== WHAT THIS TASK INVOLVES ==
Copy, from the data below, each line that has the word "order".

== DATA SECTION ==
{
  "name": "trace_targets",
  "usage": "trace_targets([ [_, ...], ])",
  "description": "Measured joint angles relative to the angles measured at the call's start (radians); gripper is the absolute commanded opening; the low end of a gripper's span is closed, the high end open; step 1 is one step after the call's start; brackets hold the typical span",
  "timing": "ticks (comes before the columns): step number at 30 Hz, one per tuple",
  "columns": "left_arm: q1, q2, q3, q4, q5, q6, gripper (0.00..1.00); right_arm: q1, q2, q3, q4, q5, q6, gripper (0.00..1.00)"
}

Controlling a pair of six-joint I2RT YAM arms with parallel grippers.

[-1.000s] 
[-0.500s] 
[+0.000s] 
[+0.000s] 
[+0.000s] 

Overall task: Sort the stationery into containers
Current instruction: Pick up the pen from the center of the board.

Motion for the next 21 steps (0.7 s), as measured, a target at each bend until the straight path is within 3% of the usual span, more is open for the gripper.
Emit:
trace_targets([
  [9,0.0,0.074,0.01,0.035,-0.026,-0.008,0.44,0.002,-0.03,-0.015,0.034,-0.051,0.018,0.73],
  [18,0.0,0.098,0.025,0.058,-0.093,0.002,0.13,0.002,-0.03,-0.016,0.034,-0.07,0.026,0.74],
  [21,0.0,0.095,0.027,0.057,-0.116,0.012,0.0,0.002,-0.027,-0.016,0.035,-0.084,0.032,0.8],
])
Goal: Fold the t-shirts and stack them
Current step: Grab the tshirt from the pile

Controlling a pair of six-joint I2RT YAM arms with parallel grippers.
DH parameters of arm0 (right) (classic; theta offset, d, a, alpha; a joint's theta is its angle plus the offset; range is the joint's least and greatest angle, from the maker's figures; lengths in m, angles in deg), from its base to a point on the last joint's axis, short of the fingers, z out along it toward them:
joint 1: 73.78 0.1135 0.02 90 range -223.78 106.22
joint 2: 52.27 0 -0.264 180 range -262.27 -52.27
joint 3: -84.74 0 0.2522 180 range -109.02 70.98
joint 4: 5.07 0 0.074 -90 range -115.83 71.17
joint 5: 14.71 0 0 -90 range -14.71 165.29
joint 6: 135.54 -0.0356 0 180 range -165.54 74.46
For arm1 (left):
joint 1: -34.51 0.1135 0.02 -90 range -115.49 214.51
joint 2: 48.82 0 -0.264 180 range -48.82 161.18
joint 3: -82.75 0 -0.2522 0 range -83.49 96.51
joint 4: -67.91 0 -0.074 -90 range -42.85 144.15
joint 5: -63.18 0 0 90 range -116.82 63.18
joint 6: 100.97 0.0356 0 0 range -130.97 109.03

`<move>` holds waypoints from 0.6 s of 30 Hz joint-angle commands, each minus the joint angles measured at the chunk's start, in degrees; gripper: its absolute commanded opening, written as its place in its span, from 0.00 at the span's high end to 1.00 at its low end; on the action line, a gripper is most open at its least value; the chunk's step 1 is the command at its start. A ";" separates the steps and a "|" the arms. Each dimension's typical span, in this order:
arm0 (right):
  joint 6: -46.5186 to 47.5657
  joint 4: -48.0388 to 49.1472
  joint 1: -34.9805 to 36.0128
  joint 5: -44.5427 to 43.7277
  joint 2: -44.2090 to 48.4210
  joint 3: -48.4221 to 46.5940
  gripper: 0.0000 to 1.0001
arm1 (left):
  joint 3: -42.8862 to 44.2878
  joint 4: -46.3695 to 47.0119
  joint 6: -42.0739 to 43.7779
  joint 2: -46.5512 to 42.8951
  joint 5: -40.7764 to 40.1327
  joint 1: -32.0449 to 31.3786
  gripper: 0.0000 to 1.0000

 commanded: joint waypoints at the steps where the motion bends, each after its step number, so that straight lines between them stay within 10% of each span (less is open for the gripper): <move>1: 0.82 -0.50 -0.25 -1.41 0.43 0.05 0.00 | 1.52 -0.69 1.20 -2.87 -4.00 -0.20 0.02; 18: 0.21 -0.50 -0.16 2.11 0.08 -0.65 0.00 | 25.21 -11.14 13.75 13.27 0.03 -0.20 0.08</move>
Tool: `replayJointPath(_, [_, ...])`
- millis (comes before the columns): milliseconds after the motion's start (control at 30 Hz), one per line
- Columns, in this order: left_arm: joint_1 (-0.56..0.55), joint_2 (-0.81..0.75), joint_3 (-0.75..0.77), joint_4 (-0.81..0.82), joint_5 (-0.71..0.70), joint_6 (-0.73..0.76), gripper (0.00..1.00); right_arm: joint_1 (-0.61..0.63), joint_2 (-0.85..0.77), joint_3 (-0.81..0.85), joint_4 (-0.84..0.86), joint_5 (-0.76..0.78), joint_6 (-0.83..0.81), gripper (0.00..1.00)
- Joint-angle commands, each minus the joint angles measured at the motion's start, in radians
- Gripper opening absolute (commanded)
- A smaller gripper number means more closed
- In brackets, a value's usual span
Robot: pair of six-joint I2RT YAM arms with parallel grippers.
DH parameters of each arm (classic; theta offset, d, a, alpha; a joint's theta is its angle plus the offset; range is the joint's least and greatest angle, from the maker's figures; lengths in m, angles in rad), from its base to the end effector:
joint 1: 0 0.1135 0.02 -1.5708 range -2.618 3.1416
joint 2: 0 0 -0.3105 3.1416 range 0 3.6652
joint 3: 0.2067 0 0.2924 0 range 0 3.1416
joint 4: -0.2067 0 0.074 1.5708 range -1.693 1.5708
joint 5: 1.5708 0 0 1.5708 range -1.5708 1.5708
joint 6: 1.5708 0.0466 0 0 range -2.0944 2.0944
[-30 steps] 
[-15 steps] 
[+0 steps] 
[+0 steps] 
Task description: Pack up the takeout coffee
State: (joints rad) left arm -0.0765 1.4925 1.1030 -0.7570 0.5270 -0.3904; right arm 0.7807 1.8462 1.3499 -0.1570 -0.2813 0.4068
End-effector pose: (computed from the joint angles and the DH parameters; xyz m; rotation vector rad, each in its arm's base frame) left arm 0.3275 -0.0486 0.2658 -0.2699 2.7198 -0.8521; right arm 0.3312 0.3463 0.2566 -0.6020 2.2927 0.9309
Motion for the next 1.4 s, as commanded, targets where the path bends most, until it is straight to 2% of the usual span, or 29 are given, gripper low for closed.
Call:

== EXERCISE SOLUTION ==
`<move>` holds waypoints from 0.6 s of 30 Hz joint-angle commands, each minus the joint angles measured at the chunk's start, in degrees; gripper: its absolute commanded opening, written as its place in its span, from 0.00 at the span's high end to 1.00 at its low end; on the action line, a gripper is most open at its least value; the chunk's step 1 is the command at its start. A ";" separates the steps and a "|" the arms. Each dimension's typical span, in this order:
- Columns, in this order: left_arm: joint_1 (-0.56..0.55), joint_2 (-0.81..0.75), joint_3 (-0.75..0.77), joint_4 (-0.81..0.82), joint_5 (-0.71..0.70), joint_6 (-0.73..0.76), gripper (0.00..1.00); right_arm: joint_1 (-0.61..0.63), joint_2 (-0.85..0.77), joint_3 (-0.81..0.85), joint_4 (-0.84..0.86), joint_5 (-0.76..0.78), joint_6 (-0.83..0.81), gripper (0.00..1.00)

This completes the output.